_THE PROBLEM_. For the listing underneath, give the count of lines containing the string "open" and nothing further.

_DATA SHOWN_.
#####

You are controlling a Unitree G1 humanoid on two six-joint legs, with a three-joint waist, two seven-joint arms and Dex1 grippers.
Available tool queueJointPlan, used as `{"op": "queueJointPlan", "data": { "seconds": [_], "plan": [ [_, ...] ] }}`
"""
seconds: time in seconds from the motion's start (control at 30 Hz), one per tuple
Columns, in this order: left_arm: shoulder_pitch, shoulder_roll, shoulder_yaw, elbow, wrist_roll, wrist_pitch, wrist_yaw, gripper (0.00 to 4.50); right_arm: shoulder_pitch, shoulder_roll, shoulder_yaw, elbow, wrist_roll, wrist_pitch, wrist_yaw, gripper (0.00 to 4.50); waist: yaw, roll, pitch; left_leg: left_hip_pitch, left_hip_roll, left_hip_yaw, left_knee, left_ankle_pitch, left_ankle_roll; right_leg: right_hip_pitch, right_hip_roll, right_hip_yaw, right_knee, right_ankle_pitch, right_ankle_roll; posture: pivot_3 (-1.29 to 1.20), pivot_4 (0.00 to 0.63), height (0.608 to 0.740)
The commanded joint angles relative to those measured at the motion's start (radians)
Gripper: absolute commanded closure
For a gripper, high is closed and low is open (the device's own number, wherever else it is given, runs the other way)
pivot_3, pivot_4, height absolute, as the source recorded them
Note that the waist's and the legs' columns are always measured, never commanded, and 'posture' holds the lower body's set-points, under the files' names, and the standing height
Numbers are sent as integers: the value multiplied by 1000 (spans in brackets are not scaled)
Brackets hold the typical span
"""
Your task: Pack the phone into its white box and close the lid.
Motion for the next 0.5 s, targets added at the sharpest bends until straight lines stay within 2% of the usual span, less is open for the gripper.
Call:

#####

_RESULT OF THIS EXERCISE_. 2